Here's a piece of randomness that wouldn't leave my head. It's very strange and Bella's kinda out of character, but whatever. Hate it if you like. I think it's funny. Though that's probably because I'm on a sugar high. Anyway.

Disclaimer: The Twilight Universe Belongs to Stephenie Meyer.

This is going to be fun.

I understand that Jake needs sleep from all the extra running, but, jeez, how much sleep does a person need? Sleeping for twenty hours straight is just not normal. I don't care if it's the weekend. And he deserves it for falling asleep on me five times last week. I'm not that boring.

The door slams behind me and I give a mental curse.


Oh, crap. There goes fate, foiling my plans at every turn. I turn around to see—Billy. Oh. Maybe my plans aren't so foiled after all.

"Hey, Billy," I say, my face relaxing into a grin.

He raises an eyebrow. "Care to explain why you're sneaking into my house with a bucket of water?"

My expression turns sheepish. "Uh, not really?"

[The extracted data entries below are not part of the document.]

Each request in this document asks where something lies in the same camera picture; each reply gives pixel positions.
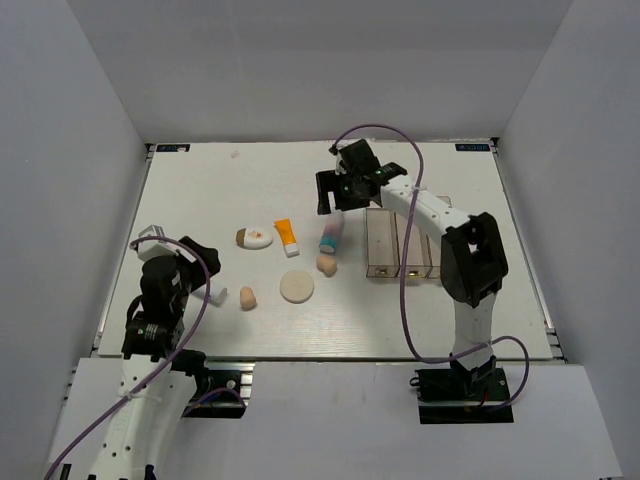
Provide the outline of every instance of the round sponge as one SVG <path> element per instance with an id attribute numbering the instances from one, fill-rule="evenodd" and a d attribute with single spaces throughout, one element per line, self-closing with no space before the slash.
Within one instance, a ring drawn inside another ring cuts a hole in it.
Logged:
<path id="1" fill-rule="evenodd" d="M 280 280 L 280 294 L 291 303 L 304 303 L 313 295 L 313 278 L 304 270 L 291 270 Z"/>

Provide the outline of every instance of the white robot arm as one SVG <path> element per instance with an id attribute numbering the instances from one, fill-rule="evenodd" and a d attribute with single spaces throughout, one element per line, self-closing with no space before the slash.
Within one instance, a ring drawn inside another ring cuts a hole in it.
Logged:
<path id="1" fill-rule="evenodd" d="M 163 237 L 164 232 L 151 226 L 139 236 Z M 215 249 L 202 247 L 189 237 L 180 241 L 200 255 L 210 275 L 218 273 Z M 175 350 L 184 330 L 187 298 L 204 283 L 202 267 L 162 241 L 139 244 L 137 254 L 144 262 L 142 295 L 127 312 L 118 388 L 118 398 L 130 400 L 110 417 L 88 480 L 161 479 L 164 459 L 189 400 L 211 389 L 205 354 L 182 350 L 142 390 L 129 393 Z"/>
<path id="2" fill-rule="evenodd" d="M 380 202 L 383 207 L 407 217 L 411 197 L 414 193 L 414 183 L 410 176 L 400 175 L 380 188 Z M 418 192 L 416 208 L 413 217 L 414 224 L 430 240 L 441 248 L 442 238 L 449 229 L 462 228 L 469 223 L 469 214 L 453 208 L 427 190 Z M 476 248 L 469 245 L 470 253 Z M 464 352 L 479 344 L 489 344 L 491 341 L 491 317 L 496 293 L 489 293 L 482 298 L 476 307 L 467 302 L 453 301 L 455 313 L 455 341 L 451 350 L 452 355 Z M 493 357 L 493 348 L 486 348 L 462 357 L 458 362 L 468 371 L 481 368 Z"/>
<path id="3" fill-rule="evenodd" d="M 375 202 L 409 216 L 414 181 L 395 163 L 381 166 L 365 140 L 341 149 L 332 147 L 336 169 L 318 172 L 318 213 L 335 208 L 352 210 Z M 488 213 L 470 215 L 450 207 L 426 189 L 418 189 L 413 221 L 440 247 L 441 280 L 455 307 L 455 341 L 451 355 L 484 345 L 478 351 L 452 359 L 452 370 L 471 396 L 485 388 L 482 380 L 495 370 L 491 318 L 502 278 L 508 266 L 495 219 Z"/>

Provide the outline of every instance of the white wall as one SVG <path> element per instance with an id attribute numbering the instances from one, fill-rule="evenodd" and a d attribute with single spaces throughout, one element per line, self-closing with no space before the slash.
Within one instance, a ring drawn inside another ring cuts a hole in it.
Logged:
<path id="1" fill-rule="evenodd" d="M 0 476 L 41 478 L 144 147 L 64 0 L 0 2 Z"/>
<path id="2" fill-rule="evenodd" d="M 69 3 L 144 140 L 257 141 L 499 135 L 571 1 Z"/>
<path id="3" fill-rule="evenodd" d="M 637 1 L 574 2 L 500 142 L 560 340 L 625 479 L 640 479 L 638 25 Z"/>

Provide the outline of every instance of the white tabletop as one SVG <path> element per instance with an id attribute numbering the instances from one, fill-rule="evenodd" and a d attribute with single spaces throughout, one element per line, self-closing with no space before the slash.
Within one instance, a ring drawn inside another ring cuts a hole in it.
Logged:
<path id="1" fill-rule="evenodd" d="M 189 152 L 155 153 L 135 219 L 132 239 L 149 224 L 173 238 L 188 235 L 219 250 L 222 271 L 215 277 L 229 289 L 220 308 L 211 307 L 189 347 L 224 358 L 411 358 L 402 333 L 398 280 L 365 277 L 362 210 L 348 212 L 338 248 L 338 272 L 325 278 L 315 266 L 324 218 L 316 215 L 315 173 L 332 169 L 329 142 L 191 144 Z M 415 176 L 418 162 L 406 144 L 374 142 L 381 163 L 396 162 Z M 457 152 L 451 143 L 423 143 L 424 183 L 470 213 L 487 211 L 498 221 L 509 274 L 493 316 L 493 335 L 520 337 L 533 358 L 550 358 L 543 313 L 536 300 L 502 184 L 490 152 Z M 251 251 L 236 246 L 247 226 L 272 228 L 290 218 L 300 256 L 287 258 L 277 232 L 273 245 Z M 118 355 L 125 312 L 139 294 L 141 262 L 125 254 L 100 343 L 101 355 Z M 289 270 L 307 270 L 315 292 L 294 305 L 279 293 Z M 250 286 L 258 306 L 243 312 L 239 290 Z M 442 356 L 453 344 L 453 302 L 435 281 L 407 291 L 409 323 L 418 350 Z M 192 297 L 185 313 L 189 328 L 200 308 Z M 521 358 L 508 342 L 495 347 L 499 358 Z"/>
<path id="2" fill-rule="evenodd" d="M 80 360 L 50 459 L 112 405 L 121 362 Z M 563 479 L 621 475 L 584 368 L 534 365 L 514 423 L 420 425 L 415 365 L 259 363 L 241 419 L 183 419 L 162 480 Z M 505 367 L 510 388 L 522 366 Z M 85 480 L 106 425 L 66 458 Z"/>

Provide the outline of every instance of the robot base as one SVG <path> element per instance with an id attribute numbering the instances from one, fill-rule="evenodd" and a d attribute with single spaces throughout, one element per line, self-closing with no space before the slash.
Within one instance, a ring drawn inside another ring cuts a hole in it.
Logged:
<path id="1" fill-rule="evenodd" d="M 201 381 L 201 389 L 204 387 L 204 391 L 197 392 L 195 397 L 200 397 L 208 391 L 222 387 L 230 388 L 240 394 L 241 379 L 242 372 L 240 370 L 211 370 L 206 368 Z M 204 402 L 200 407 L 192 410 L 187 417 L 242 418 L 244 412 L 244 407 L 238 403 L 236 397 L 225 392 Z"/>
<path id="2" fill-rule="evenodd" d="M 421 424 L 513 423 L 511 406 L 495 409 L 510 397 L 502 368 L 484 378 L 471 395 L 465 394 L 460 377 L 451 369 L 424 369 L 416 373 L 410 383 L 418 388 Z"/>

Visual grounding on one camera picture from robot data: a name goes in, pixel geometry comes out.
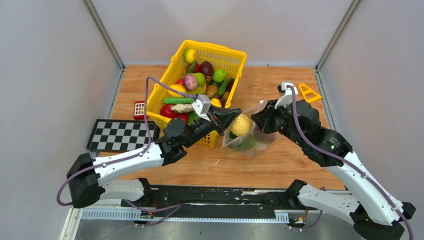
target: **plastic bag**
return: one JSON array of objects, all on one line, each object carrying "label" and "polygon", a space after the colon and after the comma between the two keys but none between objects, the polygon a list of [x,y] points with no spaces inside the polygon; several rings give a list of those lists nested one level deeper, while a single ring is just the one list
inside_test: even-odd
[{"label": "plastic bag", "polygon": [[[264,100],[261,100],[258,105],[243,111],[243,114],[248,116],[250,119],[251,115],[259,112],[264,107],[265,103],[266,102]],[[250,119],[250,131],[243,137],[238,136],[235,139],[231,139],[230,127],[225,130],[221,149],[228,147],[235,152],[246,153],[248,157],[253,157],[256,154],[265,151],[268,148],[268,145],[274,142],[275,139],[276,137],[274,133],[265,134],[261,132],[256,123]]]}]

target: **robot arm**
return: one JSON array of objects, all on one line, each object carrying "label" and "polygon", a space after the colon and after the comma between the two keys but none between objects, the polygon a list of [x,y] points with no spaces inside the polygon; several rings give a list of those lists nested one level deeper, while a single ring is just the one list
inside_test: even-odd
[{"label": "robot arm", "polygon": [[152,142],[144,153],[142,152],[146,146],[114,156],[99,156],[93,159],[89,153],[81,154],[67,173],[68,179],[82,169],[99,164],[101,167],[88,170],[69,181],[73,207],[84,208],[104,199],[140,199],[147,190],[142,181],[124,181],[117,178],[177,162],[187,154],[183,147],[189,148],[212,131],[223,135],[224,130],[242,113],[239,108],[215,107],[205,95],[197,95],[192,105],[201,118],[191,125],[180,118],[172,119],[163,130],[164,136]]},{"label": "robot arm", "polygon": [[[299,147],[312,161],[326,168],[339,178],[356,199],[340,198],[339,196],[316,189],[306,182],[295,180],[287,189],[293,201],[307,207],[321,209],[335,215],[353,225],[355,230],[366,239],[399,239],[404,229],[398,224],[399,210],[410,219],[415,207],[408,202],[401,202],[390,195],[368,172],[359,160],[352,146],[338,132],[321,126],[319,112],[305,100],[296,102],[297,116],[293,111],[293,95],[297,95],[296,87],[290,82],[278,86],[281,98],[268,101],[265,108],[252,115],[251,119],[266,133],[279,132]],[[317,151],[301,137],[294,117],[298,118],[303,134],[318,148],[337,155],[366,173],[382,188],[394,202],[392,207],[377,188],[343,161]]]}]

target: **gray floor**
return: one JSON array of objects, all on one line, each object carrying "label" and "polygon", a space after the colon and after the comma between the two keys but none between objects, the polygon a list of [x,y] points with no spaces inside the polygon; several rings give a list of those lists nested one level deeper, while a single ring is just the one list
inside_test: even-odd
[{"label": "gray floor", "polygon": [[[316,217],[310,213],[309,223]],[[132,221],[82,220],[79,226],[76,240],[362,240],[352,226],[329,214],[303,232],[278,223],[163,222],[141,228]]]}]

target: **chessboard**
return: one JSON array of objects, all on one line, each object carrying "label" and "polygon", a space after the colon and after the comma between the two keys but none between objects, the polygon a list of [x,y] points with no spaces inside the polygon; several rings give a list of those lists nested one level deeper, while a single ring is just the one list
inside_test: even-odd
[{"label": "chessboard", "polygon": [[[159,137],[154,121],[147,121],[151,141]],[[144,121],[97,119],[87,149],[93,152],[123,153],[139,149],[149,142]]]}]

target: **red and white object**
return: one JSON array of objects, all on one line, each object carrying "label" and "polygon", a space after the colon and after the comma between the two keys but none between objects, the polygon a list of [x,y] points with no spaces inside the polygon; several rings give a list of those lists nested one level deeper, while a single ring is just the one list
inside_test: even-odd
[{"label": "red and white object", "polygon": [[136,101],[134,104],[134,120],[145,119],[145,101]]}]

"Okay," he replies, rolling away, eyebrows still raised. He'll laugh when this is all done and over with. Oh, yes, he will laugh.

I tiptoe my way across the hall, trying not to trip and struggling a little with the bucket. Why does water have to be so heavy? I'm not exactly known for my upper body strength.

I carefully pry open the door to Jake's room with my toe, leaning myself against the wall so that I don't lose my balance. I give the bucket a heave upwards and some water sloshes out noisily. I glance up nervously at Jacob's sleeping form, but he's still snoring and didn't notice a thing. Good.

I creep slowly into his room and stand right in front of his bed, panting slightly from the effort of holding the bucket. It's really heavy.

I smile fiendishly and give myself a mental pat on the back. Teach him to fall asleep on me. I tip the bucket and—what?


As soon as the water hits Jacob's skin, it starts to steam. It evaporates on contact with a hissing sound.

Jake sits bolt upright, looking like a very groggy deer in headlights. I barely notice, I'm so busy stomping my foot.

"No, no, no, no, NO!" I shriek. "That's not how it was supposed to happen!"

I throw the bucket down and cross my arms over my chest. Jake looks at me with a bleary grin, unfazed by the freezing water I just threw on him.

"Something wrong, Bells?" he says. I just glare. Stupid werewolves and their stupid high body temperatures.

"Why," I grit my teeth, "did it evaporate? Why did it SIZZLE?!"

Jake just keeps grinning and I hear Billy's laughter in the background.